My Perogative, Or How I Gave Up an SSRI and Learned to Love Britney

So I’m obsessed by Britney Spears. How dumb is that?

It all started innocently enough: I started reading Go Fug Yourself (www.gofugyourself.typepad.com) and they did a really good Britney imitation, while they lambasted her clothing. I'm all "hey, lovin' the ya'll-ness of it all and yeah, her thong is totally showing and she hasn't washed her hair in weeks and I'm kind of intrigued." Then my friend Debs complains that Jennifer Garner's i-tunes list is insipid--it's all work out music and her accompanying narrative shows a real struggle with language. So I have to go look at it, right? And she lists a Britney song, (or maybe a Justin Timberlake song and I got sidetracked onto Britney through the i-tunes network) and I'm thinking that I want to look like Jennifer Garner (only with a waist and a face that has character) so I'll listen to the songs she listens to.

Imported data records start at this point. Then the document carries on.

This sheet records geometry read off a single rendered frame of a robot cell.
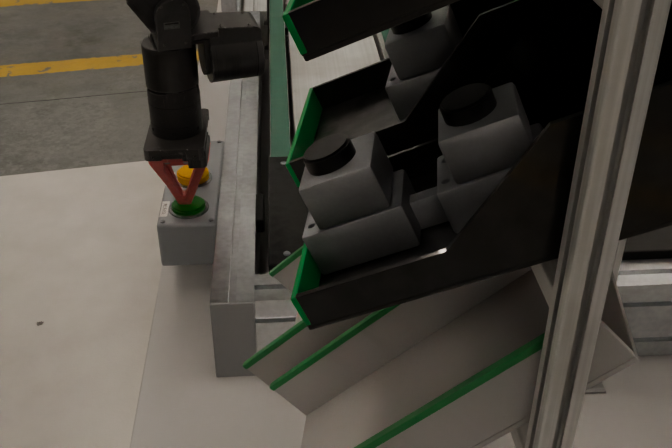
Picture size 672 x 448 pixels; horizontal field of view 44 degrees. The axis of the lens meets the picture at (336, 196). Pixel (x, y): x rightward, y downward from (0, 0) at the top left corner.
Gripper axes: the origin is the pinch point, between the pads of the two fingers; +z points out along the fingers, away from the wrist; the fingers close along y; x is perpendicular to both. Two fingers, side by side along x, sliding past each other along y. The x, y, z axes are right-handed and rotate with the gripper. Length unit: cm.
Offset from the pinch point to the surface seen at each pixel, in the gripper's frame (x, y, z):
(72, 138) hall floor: 69, 207, 98
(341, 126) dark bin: -16.4, -27.0, -22.4
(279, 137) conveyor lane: -11.4, 20.3, 2.9
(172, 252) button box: 1.6, -3.4, 5.5
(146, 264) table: 6.2, 3.0, 11.7
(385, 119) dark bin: -19.5, -29.2, -24.0
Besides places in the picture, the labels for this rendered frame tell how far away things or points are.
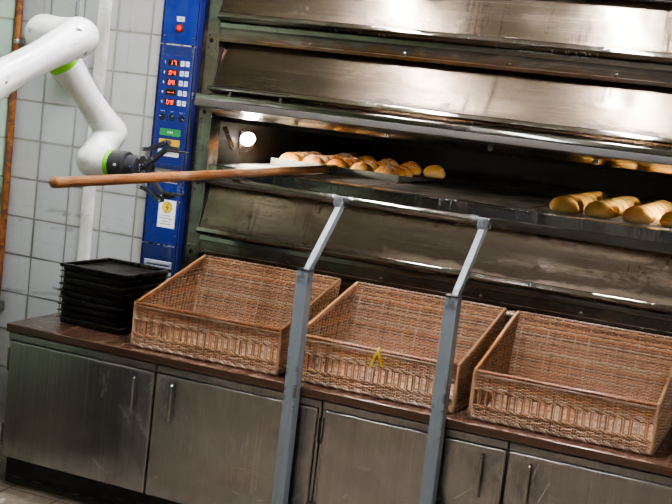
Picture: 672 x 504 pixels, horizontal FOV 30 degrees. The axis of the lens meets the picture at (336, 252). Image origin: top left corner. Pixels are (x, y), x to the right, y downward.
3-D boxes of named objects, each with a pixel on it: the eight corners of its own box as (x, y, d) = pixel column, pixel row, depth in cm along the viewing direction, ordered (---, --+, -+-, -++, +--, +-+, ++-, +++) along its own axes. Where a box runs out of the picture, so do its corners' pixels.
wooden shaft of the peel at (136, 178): (56, 189, 325) (57, 177, 325) (46, 187, 326) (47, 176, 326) (326, 173, 481) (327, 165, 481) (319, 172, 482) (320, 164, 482)
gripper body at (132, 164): (136, 152, 412) (160, 156, 408) (134, 178, 413) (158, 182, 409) (123, 152, 405) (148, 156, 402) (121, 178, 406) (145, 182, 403)
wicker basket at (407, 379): (346, 356, 443) (355, 279, 439) (499, 387, 421) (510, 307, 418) (286, 379, 398) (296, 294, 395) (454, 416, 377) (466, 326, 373)
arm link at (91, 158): (76, 181, 418) (64, 158, 410) (94, 154, 425) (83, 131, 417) (112, 186, 412) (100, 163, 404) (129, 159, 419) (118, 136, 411)
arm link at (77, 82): (42, 75, 401) (68, 74, 395) (60, 52, 407) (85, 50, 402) (98, 156, 425) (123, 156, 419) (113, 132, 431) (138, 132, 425)
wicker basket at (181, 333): (196, 326, 465) (203, 253, 462) (336, 354, 445) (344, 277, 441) (126, 345, 420) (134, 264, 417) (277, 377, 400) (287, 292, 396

And then I found out that it wasn't just that I had outgrown yet another pair of pants. In the last two years of not weighing myself because that's so non-feminist, to place emphasis on a body whose rightness or wrongess is dictated by consumerism and a general hatred of women's bodies, when really it's my politics and my heart and my personality that counts, I had gained THIRTY pounds. That's right, not ten, not fifteen, not even twenty, but thirty. And so I went off my meds (which is a story I might have written about, had I not rehearsed it everywhere for the last few weeks, making me a very lucky girl to have any friends left) and started working out like a maniac, because we all know you only lose weight when the calories spent in a day exceeds the calories taken in. And that's where Britney came in. It started out innocently: I was having major lexapro withdrawals (headaches, nausea, dizziness, brain zaps, crying jags, rage) and Toxic became my mantra. It's not that I'm a freak, it's that there's a toxin in my system. But then I moved on to My Perogative and then Crazy and then some ridiculous remix of every song she ever kind-of-sang at once and then Oops I did it Again which makes me a little embarassed every time I work out to it. I'm rowing away and then that dialogue comes on and my first thought is "oh, this is kind of funny; she's talking about titanic" immediately followed by shame. It's not funny, it's stupid and it's overplayed and over. Even my eight year old neice is totally over that joke. But today it went from secretly shameful to downright ugly when I modified my cardio playlist to play ONLY Britney songs for the first half hour of my work out.

Okay, whatever. Here's how it works: all of the above is totally manufactured shame. I'm listening to Hit Me Baby One More Time right now, and it's making me happy and making me excited for the moment when I plop onto the rowing maching and cue her up again. And soon I won't be able to listen to it anymore and soon I'll have a new obsession and a new song consuming my thoughts and maybe it will be equally shameful and maybe it will be the coolest thing I've ever done--like the time I got totally obsessed with Dusty in Memphis and it allowed me to access the me that wrote my dissertation.

I've also been listening to Lil' Kim's Crush on You a lot. She's pretty hot when she says "unhh huh."
Remind me to write about what's really been going on in my life: abject poverty, drug withdrawals, job frustration, renewed contact with a part of my family I've spent most of my life avoiding, and, always, crazy love.

you're, not your

What if I knew how to use contractions?

But I don't want to be a six foot tall man

Questions and comments about authority in the classroom brought me here. Nice community. Funny how ubiquitous disrespect in the classroom is, particularly when you're a female asst. prof.

I get the "act like your a man" reasoning, but I also resent it. Why would I ever want to "act like a man"? What if I don't think my classroom persona should reinforce privileging of only one kind of authority? What if I had something original to add to this conversation, instead of pale reiterations of what more confident, accomplished blogger-profs have already written? What if I graded my papers?